Fenerbahçe, Denizli'ye giderken herkesin kafasında Denizli'de şampiyonluğu bıraktığı günden beri üstünde taşıdığı "Denizli kompleksini" atıp atmadığı vardı. Maç başlar başlamaz, Fenerbahçe'nin Denizli'de değil, İstanbul'da oynuyormuş gibi rahat olduğunu gördük. Üstelik Şampiyonlar Ligi sonrası yorgunluğu, bir de haftaya Galatasaray ile oynanacak olması
Fenerbahçe'yi bu maçın zor geçeceği havasına sokuyordu. Alex'in olmamasına rağmen gayet bol pozisyonlu bir maç izledik. Tabii ki Alex'siz Fenerbahçe, şefi olmayan bir orkestra gibi. Tüm enstrümanlar görevini yapsa da Fenerbahçe gerçek ritmini tutturamıyor. Roberto Carlos'un Şampiyonlar Ligi'nde İnter'le yapılan maçta kale önündeki rahatlığı hüsranla bitmişti. Carlos'a dikkat ettim bu maçta da özellikle ilk yarıda aynı rahatlığı gösterdi. Ama Allah'tan gol olmadı. Bazen bu kadar tecrübeli olmak, herhalde insana bir rahatlık getiriyor.
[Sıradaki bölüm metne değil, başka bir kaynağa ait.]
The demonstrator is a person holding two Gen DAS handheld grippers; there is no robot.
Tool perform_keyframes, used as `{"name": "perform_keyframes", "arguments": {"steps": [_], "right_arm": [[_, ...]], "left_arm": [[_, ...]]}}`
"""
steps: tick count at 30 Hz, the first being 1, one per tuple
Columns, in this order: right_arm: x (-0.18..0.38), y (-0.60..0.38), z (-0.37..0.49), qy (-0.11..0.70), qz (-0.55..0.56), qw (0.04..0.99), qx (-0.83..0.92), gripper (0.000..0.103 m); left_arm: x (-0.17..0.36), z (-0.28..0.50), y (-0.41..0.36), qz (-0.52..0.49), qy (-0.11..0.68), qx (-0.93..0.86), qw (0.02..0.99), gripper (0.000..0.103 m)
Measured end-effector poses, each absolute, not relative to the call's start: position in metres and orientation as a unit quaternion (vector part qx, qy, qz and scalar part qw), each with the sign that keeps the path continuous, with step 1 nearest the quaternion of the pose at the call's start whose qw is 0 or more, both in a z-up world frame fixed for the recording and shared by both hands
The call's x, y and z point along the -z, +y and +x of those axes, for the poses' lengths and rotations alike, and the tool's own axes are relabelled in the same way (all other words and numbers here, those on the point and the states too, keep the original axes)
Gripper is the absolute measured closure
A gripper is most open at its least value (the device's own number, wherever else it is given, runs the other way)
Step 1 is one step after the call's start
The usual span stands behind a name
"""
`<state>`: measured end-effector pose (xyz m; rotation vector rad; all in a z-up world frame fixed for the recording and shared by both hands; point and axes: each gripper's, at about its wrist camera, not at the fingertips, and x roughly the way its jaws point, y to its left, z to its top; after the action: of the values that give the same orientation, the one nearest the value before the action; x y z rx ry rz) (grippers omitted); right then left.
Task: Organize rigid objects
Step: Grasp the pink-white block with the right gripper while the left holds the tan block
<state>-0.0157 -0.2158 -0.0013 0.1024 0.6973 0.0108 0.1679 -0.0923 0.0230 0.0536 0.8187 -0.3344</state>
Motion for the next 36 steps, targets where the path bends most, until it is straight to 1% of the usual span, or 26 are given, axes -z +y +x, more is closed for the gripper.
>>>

Bu da takım için zararlı oluyor. İkinci yarıda Carlos'u daha konsantre gördük. Belki de Denizli'nin ataklarını biraz arttırmasından kaynaklanıyordu.
Doğru değişiklikler Alex'in yokluğunda Selçuk ve Deivid, Alex'in görevini yapmak konusunda daha çalışkandı. Ancak Selçuk, topu ayağında fazla tutarak her zaman olduğu gibi Fenerbahçe'yi zor durumda bırakacak hatalar yaptı. Bir de genel olarak kaleci Volkan'ın yüksek gelen toplara çıkarken defans arkadaşlarıyla konuşmaması Fenerbahçe kalesinde tehlikeye neden oldu. Zico, yine tam zamanında yaptığı doğru oyuncu değişiklikleriyle Denizli'nin hızını kesmeyi başardı. Şimdi önemli olan Galatasaray maçında nasıl bir kadro ve nasıl bir skor beklendiğidir. Galatasaray'ın UEFA Kupası'ndaki son maçına bakarak şunu söyleyebiliriz; Fenerbahçe bu maçı rahat alacaktır. Bu sezon varlığıyla yokluğu bir olan Appiah'ın bu derbide oynayıp oynamayacağını merak ediyoruz. Oynarsa, büyük katkı sağlar.